In vivo vessel connection of pre-vascularised 3D-bioprinted gingival connective tissue substitutes

Producing oral soft tissues using tissue engineering could compensate for the disadvantages of autologous grafts (limited availability and increased patient morbidity) and currently available substitutes (shrinkage). However, there is a lack of in vitro-engineered oral tissues due to the difficulty of obtaining stable pre-vessels that connect to the host and enable graft success. The main objective was to assess the connection of pre-vascularised 3D-bioprinted gingival substitutes to the host vasculature when subcutaneously implanted in immunodeficient mice. This study produced vascularised connective tissue substitutes using extrusion-based 3D-bioprinting of primary human gingival fibroblasts (hGF) and fluorescent human endothelial cells (RFP-HUVEC) cocultures. Pre-vascularised (hGF+RFP-HUVEC -CC grids) and control (hGF only -HG grids) grids were bioprinted and pre-cultivated for 14 days to enable pre-vessels formation. In vitro vessel formation follow-up was performed. Eight-week-old female NOG mice were used for in vivo experiments. One grid per mouse was subcutaneously implanted in 20 mice (10HG/10CC). The fluorescent activity of RFP-HUVEC was monitored. Samples were retrieved at 7, 14 and 21 days. Histological, immunohistochemical, and immunofluorescent staining was performed. CC-grids formed efficient and stable pre-vessel networks within 14 days of static pre-culture.

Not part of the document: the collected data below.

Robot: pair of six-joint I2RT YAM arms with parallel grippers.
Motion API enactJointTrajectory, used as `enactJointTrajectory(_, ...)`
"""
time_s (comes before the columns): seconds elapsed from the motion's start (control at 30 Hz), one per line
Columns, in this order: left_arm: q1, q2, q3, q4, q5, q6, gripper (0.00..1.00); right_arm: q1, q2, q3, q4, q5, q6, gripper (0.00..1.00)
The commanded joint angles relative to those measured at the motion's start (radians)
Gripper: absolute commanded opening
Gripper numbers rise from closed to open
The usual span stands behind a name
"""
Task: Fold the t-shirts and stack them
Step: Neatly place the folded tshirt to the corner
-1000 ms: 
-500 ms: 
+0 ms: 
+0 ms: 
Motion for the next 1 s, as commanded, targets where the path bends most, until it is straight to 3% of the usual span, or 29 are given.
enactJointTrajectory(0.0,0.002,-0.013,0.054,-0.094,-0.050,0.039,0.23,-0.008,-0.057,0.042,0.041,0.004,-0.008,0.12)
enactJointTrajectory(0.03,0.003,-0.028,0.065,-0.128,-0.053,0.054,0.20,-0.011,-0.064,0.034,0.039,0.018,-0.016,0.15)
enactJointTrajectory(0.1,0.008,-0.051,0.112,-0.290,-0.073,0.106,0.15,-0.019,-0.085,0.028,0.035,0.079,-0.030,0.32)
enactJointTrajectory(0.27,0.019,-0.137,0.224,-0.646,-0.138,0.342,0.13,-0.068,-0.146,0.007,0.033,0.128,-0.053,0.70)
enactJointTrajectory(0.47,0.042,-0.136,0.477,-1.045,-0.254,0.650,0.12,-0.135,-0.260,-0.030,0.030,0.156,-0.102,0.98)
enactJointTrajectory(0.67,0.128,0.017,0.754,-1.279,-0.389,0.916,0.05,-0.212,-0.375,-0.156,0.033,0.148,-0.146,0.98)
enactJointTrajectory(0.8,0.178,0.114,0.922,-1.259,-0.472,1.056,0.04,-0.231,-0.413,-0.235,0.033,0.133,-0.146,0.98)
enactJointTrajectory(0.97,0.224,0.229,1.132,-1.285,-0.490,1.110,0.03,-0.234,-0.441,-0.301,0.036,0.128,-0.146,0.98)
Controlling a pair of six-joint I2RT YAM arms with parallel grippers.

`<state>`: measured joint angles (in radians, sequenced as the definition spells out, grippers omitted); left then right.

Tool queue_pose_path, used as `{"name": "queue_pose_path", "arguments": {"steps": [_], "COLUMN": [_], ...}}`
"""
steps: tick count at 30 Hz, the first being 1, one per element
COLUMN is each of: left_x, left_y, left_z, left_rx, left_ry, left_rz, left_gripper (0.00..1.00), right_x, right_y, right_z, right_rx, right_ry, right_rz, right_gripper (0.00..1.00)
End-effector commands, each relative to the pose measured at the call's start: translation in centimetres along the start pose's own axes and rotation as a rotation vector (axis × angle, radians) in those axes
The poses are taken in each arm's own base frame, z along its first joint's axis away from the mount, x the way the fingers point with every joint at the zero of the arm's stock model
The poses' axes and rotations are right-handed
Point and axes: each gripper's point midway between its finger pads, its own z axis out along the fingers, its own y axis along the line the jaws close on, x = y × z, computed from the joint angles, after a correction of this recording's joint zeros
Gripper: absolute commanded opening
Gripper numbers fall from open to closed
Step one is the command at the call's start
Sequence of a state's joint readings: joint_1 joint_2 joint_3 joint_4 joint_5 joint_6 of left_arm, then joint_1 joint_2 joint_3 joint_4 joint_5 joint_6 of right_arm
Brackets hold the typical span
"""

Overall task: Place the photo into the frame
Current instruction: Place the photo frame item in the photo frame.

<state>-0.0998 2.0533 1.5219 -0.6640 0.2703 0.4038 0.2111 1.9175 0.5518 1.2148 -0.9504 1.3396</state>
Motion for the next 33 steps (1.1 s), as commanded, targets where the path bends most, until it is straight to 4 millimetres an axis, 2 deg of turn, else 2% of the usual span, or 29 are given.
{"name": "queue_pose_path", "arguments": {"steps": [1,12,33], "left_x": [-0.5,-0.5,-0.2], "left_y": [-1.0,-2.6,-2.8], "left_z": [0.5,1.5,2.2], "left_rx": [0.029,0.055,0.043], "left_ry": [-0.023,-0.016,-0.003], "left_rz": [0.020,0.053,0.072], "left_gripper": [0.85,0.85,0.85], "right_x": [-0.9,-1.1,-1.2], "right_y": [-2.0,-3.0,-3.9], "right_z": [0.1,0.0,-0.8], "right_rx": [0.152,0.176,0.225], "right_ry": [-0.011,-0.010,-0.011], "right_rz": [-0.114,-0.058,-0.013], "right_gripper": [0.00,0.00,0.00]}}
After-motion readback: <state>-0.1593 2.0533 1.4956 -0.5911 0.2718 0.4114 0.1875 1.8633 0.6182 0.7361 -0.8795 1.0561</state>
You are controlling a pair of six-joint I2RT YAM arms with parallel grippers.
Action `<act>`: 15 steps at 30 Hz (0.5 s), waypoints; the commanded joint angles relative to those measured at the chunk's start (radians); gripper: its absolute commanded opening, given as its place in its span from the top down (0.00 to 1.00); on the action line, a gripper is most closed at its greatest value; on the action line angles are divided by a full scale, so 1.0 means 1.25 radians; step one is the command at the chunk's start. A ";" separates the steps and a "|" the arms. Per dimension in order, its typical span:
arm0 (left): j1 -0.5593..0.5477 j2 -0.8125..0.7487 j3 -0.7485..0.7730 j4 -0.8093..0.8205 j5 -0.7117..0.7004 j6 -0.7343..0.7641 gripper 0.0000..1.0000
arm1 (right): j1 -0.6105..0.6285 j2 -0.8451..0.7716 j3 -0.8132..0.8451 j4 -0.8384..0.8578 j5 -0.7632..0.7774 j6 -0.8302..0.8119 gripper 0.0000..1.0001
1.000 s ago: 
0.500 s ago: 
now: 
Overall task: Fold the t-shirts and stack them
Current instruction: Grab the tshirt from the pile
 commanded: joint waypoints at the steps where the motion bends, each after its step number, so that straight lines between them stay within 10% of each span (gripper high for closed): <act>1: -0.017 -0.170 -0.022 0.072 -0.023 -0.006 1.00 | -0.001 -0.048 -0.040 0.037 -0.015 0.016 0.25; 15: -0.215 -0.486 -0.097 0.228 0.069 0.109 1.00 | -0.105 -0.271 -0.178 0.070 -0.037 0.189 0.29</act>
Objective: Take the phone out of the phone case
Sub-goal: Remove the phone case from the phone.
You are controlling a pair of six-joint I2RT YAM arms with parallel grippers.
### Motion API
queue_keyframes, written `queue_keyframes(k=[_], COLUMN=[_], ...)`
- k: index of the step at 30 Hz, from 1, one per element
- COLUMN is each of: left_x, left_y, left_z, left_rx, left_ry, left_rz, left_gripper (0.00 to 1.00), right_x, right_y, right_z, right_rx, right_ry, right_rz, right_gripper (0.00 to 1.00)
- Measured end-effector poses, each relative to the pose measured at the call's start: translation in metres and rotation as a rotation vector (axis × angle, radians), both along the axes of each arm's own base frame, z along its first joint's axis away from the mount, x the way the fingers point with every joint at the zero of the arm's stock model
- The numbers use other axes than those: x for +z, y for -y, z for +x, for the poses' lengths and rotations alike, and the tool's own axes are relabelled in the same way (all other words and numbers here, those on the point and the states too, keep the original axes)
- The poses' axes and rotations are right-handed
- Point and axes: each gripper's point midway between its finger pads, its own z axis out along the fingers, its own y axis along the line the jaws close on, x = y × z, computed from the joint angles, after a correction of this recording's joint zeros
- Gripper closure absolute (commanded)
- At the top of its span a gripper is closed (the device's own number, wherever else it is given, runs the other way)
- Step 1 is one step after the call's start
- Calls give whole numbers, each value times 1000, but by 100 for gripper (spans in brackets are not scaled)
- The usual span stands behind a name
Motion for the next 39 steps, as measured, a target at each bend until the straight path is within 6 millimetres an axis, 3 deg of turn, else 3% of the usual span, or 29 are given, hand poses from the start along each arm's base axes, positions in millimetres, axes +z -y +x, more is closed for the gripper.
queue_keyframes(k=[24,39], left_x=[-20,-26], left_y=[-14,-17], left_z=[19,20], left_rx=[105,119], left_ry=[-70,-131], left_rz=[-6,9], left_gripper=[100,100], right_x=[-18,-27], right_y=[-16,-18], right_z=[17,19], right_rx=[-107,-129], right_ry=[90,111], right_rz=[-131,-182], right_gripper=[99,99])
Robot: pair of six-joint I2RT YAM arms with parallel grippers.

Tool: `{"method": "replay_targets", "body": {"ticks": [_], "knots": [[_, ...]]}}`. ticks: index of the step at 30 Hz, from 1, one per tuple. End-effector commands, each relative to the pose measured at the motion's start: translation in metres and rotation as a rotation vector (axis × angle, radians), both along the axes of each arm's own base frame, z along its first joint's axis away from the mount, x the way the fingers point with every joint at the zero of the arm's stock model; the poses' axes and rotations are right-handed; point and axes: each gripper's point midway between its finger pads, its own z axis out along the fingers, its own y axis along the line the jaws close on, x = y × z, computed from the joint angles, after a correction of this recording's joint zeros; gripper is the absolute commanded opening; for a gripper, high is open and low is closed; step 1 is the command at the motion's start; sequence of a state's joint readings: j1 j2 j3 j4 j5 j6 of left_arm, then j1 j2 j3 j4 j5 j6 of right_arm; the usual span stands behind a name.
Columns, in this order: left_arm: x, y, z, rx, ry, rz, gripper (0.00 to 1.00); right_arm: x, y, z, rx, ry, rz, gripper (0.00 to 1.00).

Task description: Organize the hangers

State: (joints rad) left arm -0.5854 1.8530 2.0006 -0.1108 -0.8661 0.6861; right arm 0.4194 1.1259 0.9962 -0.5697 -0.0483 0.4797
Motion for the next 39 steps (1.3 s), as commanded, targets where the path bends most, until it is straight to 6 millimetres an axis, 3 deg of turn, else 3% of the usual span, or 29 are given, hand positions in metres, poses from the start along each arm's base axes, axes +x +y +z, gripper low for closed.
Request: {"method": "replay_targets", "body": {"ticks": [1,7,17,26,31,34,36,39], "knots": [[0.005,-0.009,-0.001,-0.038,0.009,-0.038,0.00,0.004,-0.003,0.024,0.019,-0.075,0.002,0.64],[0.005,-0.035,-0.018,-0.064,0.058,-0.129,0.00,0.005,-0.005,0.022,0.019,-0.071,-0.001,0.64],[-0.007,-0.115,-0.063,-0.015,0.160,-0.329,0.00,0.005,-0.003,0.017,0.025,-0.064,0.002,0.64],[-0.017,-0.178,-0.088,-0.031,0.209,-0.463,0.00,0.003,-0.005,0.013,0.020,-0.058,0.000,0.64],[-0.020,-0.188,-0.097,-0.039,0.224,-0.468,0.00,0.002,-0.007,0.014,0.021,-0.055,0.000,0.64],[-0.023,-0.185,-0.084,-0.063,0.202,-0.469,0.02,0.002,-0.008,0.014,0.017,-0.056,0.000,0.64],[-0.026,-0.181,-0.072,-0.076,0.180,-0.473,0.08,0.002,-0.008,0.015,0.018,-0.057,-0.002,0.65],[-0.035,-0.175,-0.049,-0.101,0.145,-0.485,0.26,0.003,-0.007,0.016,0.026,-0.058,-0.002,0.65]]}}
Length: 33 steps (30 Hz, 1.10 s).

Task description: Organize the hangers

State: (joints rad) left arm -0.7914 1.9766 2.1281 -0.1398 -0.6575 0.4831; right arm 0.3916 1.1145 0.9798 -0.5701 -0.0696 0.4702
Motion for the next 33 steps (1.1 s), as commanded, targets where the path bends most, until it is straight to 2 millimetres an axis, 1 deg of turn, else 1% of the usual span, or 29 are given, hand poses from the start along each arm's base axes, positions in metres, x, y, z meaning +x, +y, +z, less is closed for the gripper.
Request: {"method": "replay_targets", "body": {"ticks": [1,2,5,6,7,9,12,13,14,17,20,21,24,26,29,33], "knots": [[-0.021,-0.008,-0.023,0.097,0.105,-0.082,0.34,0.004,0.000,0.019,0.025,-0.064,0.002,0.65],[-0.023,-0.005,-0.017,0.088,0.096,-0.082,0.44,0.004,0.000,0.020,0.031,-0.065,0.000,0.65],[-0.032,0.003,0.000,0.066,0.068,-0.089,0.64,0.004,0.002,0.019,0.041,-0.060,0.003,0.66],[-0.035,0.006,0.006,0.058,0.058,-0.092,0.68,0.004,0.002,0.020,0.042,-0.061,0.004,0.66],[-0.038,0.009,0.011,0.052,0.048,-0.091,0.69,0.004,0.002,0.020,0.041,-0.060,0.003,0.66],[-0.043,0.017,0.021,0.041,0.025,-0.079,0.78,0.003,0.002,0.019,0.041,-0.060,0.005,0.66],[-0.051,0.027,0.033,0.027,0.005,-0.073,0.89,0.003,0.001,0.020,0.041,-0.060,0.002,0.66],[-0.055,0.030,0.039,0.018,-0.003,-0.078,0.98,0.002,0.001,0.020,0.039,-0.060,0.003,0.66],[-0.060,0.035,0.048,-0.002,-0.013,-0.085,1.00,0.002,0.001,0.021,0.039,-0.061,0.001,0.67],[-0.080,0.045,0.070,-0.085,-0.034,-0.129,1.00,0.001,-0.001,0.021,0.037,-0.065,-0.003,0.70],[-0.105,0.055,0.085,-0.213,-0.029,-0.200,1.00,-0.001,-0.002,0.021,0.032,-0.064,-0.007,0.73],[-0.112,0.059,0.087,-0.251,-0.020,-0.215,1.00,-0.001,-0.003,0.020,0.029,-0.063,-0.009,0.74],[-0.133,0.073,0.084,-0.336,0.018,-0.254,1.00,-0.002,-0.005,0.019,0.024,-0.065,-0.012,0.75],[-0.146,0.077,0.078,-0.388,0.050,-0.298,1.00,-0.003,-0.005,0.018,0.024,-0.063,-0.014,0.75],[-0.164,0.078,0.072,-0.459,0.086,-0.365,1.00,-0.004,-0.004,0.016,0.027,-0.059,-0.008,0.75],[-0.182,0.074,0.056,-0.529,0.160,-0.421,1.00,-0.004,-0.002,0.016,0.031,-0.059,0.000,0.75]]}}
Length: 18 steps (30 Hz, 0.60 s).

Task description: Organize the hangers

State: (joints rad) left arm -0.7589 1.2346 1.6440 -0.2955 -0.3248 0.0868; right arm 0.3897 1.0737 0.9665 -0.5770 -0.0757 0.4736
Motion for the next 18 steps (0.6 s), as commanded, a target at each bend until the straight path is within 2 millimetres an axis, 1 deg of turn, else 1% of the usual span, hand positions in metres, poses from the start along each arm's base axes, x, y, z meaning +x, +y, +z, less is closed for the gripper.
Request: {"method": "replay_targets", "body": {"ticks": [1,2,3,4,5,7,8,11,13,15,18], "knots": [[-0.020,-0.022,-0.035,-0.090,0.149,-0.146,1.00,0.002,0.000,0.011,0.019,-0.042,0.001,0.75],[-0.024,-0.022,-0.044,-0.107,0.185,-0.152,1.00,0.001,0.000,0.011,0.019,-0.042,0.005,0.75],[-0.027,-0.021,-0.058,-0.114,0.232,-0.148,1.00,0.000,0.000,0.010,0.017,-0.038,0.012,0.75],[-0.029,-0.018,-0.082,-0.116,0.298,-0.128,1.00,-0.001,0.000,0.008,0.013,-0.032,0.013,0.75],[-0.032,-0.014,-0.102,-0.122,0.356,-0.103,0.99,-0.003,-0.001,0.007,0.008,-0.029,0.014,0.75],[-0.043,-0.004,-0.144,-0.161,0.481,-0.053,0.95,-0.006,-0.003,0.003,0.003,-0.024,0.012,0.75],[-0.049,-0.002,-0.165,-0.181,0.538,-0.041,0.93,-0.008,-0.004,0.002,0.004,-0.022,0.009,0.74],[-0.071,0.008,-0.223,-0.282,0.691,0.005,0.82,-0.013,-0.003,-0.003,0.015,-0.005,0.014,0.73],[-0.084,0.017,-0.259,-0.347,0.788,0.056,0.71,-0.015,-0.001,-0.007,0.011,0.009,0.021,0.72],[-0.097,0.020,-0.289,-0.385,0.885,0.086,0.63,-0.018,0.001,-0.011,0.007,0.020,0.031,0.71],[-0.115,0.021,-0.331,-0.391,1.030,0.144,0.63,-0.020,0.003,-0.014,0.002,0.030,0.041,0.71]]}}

HG-grids did not contain any vessel, while CC-grids successfully connected to the host vasculature by presenting erythrocytes within the vessel lumen inside the grids starting day 7. From days 7 to 21, vessel density was stable. Human pre-vessels were present at 7 days and were progressively replaced by murine endothelial cells. This study showed that primary hGF-HUVEC co-cultures can be successfully 3D-bioprinted within biomimetic hydrogels having a close composition to the gingival connective tissue, and HUVEC organise themselves into pre-vessel networks that connect to the murine vasculature when implanted in vivo. This approach represents a promising strategy to enhance current and future oral soft tissue substitutes for prospective clinical applications.